I can also tell you that the worry and fear do not magically disappear once you receive that positive pregnancy test. If you test at home, you then become anxious for the results of the official blood test. If those are positive as well, all of a sudden you worry that the beta numbers will not rise, and it will just be a chemical pregnancy. If you make it to hearing the heartbeat, you will be relieved, but quickly learn that you are not in the clear until the first trimester is over, and will still agonize over the results of the genetic testing.

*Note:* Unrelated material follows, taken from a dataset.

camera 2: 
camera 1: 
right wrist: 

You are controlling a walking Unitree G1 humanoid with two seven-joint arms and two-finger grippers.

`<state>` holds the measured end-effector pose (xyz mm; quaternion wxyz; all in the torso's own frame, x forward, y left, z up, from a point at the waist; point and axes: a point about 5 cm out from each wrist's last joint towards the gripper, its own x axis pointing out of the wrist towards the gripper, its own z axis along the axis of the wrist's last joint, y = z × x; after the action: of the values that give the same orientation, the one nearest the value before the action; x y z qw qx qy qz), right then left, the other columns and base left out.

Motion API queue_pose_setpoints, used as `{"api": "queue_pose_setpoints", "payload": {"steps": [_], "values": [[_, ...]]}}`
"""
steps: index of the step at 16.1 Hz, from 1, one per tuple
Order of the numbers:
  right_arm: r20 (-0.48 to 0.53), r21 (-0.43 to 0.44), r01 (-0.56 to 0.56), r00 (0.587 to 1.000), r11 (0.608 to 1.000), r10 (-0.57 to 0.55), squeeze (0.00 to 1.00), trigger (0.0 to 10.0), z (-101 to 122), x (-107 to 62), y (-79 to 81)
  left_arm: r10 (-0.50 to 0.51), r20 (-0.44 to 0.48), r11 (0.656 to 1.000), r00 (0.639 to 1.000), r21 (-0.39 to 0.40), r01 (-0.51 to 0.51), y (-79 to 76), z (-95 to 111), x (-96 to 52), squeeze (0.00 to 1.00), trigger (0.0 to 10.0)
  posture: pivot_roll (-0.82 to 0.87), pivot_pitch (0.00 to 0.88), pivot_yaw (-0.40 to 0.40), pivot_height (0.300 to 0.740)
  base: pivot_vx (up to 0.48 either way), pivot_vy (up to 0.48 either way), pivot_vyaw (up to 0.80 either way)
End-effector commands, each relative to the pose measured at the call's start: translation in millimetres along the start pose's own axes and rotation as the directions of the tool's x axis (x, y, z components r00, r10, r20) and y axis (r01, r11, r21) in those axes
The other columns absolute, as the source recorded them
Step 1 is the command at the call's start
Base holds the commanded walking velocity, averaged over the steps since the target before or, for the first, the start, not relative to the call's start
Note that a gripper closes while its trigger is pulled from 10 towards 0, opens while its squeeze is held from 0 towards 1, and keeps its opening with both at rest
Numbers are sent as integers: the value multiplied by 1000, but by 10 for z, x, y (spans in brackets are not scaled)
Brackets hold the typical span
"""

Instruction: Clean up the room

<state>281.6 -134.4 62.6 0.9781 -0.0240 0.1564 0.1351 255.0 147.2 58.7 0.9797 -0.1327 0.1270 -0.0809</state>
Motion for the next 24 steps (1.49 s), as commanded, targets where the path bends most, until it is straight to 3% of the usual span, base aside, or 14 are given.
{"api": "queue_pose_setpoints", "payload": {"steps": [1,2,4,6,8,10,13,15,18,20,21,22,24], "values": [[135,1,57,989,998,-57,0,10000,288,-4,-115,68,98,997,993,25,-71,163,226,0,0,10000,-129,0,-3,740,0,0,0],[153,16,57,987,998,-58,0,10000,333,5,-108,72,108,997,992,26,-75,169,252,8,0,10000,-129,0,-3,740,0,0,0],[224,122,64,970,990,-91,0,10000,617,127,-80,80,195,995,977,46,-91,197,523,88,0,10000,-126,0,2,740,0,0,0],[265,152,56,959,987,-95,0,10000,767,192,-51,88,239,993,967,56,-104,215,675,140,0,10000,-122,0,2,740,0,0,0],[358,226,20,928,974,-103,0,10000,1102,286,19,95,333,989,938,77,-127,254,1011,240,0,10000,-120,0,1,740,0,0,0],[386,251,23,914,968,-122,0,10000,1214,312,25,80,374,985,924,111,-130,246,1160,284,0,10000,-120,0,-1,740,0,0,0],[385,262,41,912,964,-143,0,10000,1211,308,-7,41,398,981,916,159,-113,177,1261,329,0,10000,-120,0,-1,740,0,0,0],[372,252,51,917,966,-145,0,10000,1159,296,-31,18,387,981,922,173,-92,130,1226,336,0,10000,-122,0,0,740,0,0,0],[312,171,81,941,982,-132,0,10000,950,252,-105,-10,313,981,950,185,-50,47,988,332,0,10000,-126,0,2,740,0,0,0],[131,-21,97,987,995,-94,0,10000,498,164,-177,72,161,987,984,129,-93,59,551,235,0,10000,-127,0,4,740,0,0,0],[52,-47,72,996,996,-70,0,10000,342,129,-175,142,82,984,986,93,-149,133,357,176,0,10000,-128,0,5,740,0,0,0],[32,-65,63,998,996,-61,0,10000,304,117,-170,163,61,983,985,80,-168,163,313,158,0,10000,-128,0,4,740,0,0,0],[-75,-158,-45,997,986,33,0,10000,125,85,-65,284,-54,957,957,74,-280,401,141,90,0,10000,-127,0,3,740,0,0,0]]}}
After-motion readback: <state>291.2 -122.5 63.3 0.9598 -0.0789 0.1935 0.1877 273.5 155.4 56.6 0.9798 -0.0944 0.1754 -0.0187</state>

I imagine the same can be true once our beautiful babies are born, as many parents then go on to worry about school choices, driving, leaving for college, etc. It can consume you, if you let it. Consider all of the trials and tribulations you are currently experiencing through fertility treatments as practice and know that it is making you stronger, and paving the way for the road ahead. When the two-week wait seems impossible to survive, know you will then be in the three-month wait if your test is positive! Any coping strategies and hobbies that you develop will certainly come in to play when you do become a parent. I always knew I would be a Mom. If fertility treatments had continued to fail, we would have adopted. Take comfort in knowing you will find a way – someway, and your journey there be more pleasant.